The entertainment involved a mock charter, dated 10 May 1591 and signed by Christopher Hatton, from the "disconsolate and retired spirit, the Heremite of Tyboll", who was leaving after two years and two months at Theobalds to retire to his old cave. The elapse of time may refer to the death of Burghley's wife, Mildred Cooke in 1589.

Other speeches were made by the gardener and molecatcher at Theobalds, possibly on a subsequent day. The gardener describes a plot divided into four quarters, including a maze of flowers representing the virtues. An arbour constructed of eglantine flowers at "my master's conceit" symbolised the queen's chastity or virgin state.

The garden was laid out after the molecatcher had cleared the ground. During the work, a box containing a jewel was found, which was presented to the queen as treasure trove. The jewel had been buried in ancient times by the daughter of a giant who had been transformed into a mole. It would be found when England had been ruled by a Virgin Queen for 33 years.

The prophecy was written on the box:I was a giant's daughter of this isle,
Turned to a mole by the Queen of Corn:
My jewel I did bury by a wile,
Again never from the earth to be torn,
Till a virgin had reigned thirty-three years,
Which shall be but the fourth part of her years.

Records of the expenses of the royal visit survive in the Cecil papers and the National Archives. It used to be thought that George Peele was the author of the entertainment.

== The Hermit's Oration ==
The hermit of Theobalds delivered another oration to Queen Elizabeth in 1594. She visited the house between 13 and 23 June.
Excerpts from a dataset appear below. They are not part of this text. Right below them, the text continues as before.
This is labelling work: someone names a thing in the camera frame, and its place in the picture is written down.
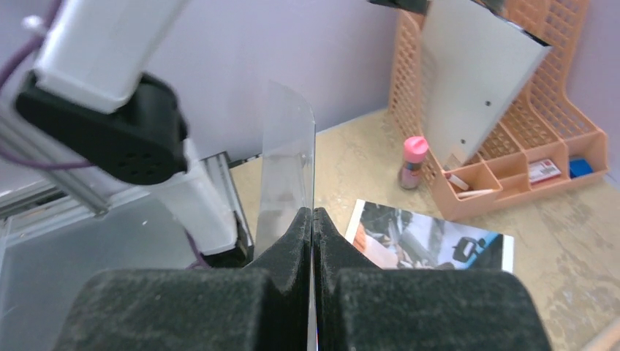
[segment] blue object in photo
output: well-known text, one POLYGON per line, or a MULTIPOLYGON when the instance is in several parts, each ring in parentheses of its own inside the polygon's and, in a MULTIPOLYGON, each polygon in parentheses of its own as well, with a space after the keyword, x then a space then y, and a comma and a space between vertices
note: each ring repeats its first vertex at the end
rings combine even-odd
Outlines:
POLYGON ((464 236, 454 246, 452 259, 465 264, 463 268, 469 268, 476 258, 499 236, 498 233, 489 232, 486 237, 476 240, 469 236, 464 236))
POLYGON ((570 170, 571 179, 583 177, 594 172, 590 164, 583 157, 571 159, 568 162, 568 168, 570 170))

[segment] bottle
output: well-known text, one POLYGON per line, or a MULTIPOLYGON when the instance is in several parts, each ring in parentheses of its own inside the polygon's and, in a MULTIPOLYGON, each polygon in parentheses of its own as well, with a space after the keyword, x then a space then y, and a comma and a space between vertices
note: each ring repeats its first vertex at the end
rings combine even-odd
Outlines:
POLYGON ((422 181, 422 163, 428 152, 424 137, 410 137, 403 145, 403 167, 398 172, 398 183, 403 189, 415 189, 422 181))

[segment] desk organizer
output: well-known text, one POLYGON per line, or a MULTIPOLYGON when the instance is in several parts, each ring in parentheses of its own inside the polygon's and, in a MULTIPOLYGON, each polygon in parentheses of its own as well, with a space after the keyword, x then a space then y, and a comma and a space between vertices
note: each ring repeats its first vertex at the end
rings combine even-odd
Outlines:
MULTIPOLYGON (((608 171, 607 135, 567 98, 566 79, 586 17, 589 0, 509 0, 504 16, 553 46, 532 79, 511 104, 480 150, 463 167, 451 170, 470 190, 495 191, 458 199, 459 188, 431 152, 424 179, 448 220, 464 219, 600 180, 608 171), (571 178, 569 160, 585 159, 593 172, 571 178), (534 185, 529 163, 551 159, 559 177, 534 185)), ((424 87, 432 72, 422 55, 423 17, 401 11, 396 35, 388 115, 403 138, 422 135, 424 87)))

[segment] white wall
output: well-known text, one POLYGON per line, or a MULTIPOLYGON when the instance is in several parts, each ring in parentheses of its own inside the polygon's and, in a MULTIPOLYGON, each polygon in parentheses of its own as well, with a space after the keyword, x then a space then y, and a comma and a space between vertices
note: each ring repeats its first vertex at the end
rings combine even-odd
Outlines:
MULTIPOLYGON (((26 38, 7 34, 47 2, 0 0, 0 60, 26 38)), ((267 79, 304 95, 318 130, 386 106, 395 25, 394 10, 364 0, 193 0, 148 69, 177 90, 200 155, 238 159, 261 152, 267 79)))
POLYGON ((620 183, 620 1, 590 1, 572 65, 569 98, 609 136, 610 176, 620 183))

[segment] wooden stick
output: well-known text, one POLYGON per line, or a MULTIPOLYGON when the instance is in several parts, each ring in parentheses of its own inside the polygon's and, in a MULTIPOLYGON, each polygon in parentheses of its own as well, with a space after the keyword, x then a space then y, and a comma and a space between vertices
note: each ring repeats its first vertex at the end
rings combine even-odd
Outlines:
POLYGON ((584 351, 612 350, 620 342, 620 318, 616 318, 607 328, 594 337, 584 348, 584 351))

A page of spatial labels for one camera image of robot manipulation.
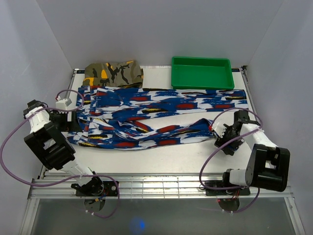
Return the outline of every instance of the blue light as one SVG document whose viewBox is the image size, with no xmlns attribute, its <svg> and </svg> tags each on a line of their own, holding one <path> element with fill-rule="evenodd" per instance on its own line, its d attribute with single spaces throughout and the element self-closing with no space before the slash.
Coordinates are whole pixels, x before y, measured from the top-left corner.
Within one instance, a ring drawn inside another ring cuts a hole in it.
<svg viewBox="0 0 313 235">
<path fill-rule="evenodd" d="M 143 222 L 143 220 L 140 220 L 140 228 L 144 229 L 145 228 L 145 222 Z"/>
<path fill-rule="evenodd" d="M 134 235 L 141 235 L 145 230 L 146 224 L 143 219 L 134 217 L 131 219 L 129 228 L 132 234 Z"/>
</svg>

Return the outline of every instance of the green tray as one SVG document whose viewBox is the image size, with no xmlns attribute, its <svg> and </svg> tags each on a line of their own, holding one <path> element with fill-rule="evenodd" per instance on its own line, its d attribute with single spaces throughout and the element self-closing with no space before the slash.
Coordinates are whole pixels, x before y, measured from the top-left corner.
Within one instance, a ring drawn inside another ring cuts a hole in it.
<svg viewBox="0 0 313 235">
<path fill-rule="evenodd" d="M 173 57 L 174 89 L 232 90 L 234 79 L 228 59 Z"/>
</svg>

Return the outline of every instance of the camouflage cloth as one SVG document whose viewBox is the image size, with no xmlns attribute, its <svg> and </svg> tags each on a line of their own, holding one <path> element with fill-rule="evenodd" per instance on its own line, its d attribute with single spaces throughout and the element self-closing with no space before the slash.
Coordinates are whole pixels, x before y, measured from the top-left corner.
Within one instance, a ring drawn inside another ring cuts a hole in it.
<svg viewBox="0 0 313 235">
<path fill-rule="evenodd" d="M 83 86 L 141 88 L 143 70 L 136 60 L 125 63 L 96 63 L 85 68 Z"/>
</svg>

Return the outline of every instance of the yellow pattern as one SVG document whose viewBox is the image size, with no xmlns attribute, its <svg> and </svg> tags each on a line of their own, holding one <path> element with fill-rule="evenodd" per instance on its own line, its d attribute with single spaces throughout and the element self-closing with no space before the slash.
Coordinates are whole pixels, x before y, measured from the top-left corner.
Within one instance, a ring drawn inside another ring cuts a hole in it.
<svg viewBox="0 0 313 235">
<path fill-rule="evenodd" d="M 150 112 L 150 111 L 158 111 L 158 110 L 161 110 L 161 109 L 146 109 L 145 111 Z"/>
<path fill-rule="evenodd" d="M 94 77 L 86 77 L 86 78 L 84 79 L 84 82 L 85 82 L 87 79 L 89 79 L 89 85 L 92 86 L 92 85 L 93 85 Z"/>
<path fill-rule="evenodd" d="M 102 72 L 101 72 L 101 77 L 102 77 L 102 78 L 108 78 L 108 75 L 107 75 L 107 73 L 106 73 L 105 70 L 102 70 Z"/>
<path fill-rule="evenodd" d="M 102 139 L 103 137 L 101 137 L 101 136 L 90 136 L 89 137 L 89 139 L 95 139 L 95 140 L 97 140 L 97 139 Z"/>
<path fill-rule="evenodd" d="M 142 130 L 143 132 L 147 133 L 149 131 L 145 130 L 145 129 L 142 129 L 142 128 L 139 128 L 140 130 Z"/>
<path fill-rule="evenodd" d="M 185 134 L 185 133 L 190 133 L 190 132 L 191 132 L 190 130 L 189 131 L 182 131 L 179 134 Z"/>
<path fill-rule="evenodd" d="M 80 143 L 80 145 L 82 145 L 82 146 L 92 146 L 92 147 L 96 147 L 95 144 L 91 144 L 91 143 Z"/>
<path fill-rule="evenodd" d="M 109 64 L 108 64 L 108 63 L 106 63 L 106 65 L 109 67 Z M 114 70 L 112 65 L 111 65 L 111 69 Z"/>
<path fill-rule="evenodd" d="M 93 118 L 94 120 L 98 120 L 98 121 L 102 121 L 103 122 L 103 120 L 102 119 L 100 119 L 100 118 Z"/>
</svg>

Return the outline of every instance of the white enclosure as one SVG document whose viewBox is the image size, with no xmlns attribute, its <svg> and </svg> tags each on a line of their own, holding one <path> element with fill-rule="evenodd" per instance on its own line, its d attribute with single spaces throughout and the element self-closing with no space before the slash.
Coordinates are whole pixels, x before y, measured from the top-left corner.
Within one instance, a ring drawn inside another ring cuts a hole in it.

The prose speech refers again to the great age of William Cecil (1520-1598) and his son Robert Cecil, author of the entertainment, "although his experience and judgement be no way comparable yet, he hath some things in him like the child of such a parent". The hermit offered the Queen a gold bell, a prayer book garnished with gold, and a wax candle of new virgin wax "meet for a Virgin Queen".

In July 1606 James VI and I and his brother-in-law Christian IV of Denmark came to Theobalds and were welcomed with Ben Jonson's The Entertainment of the Kings of Great Britain and Denmark.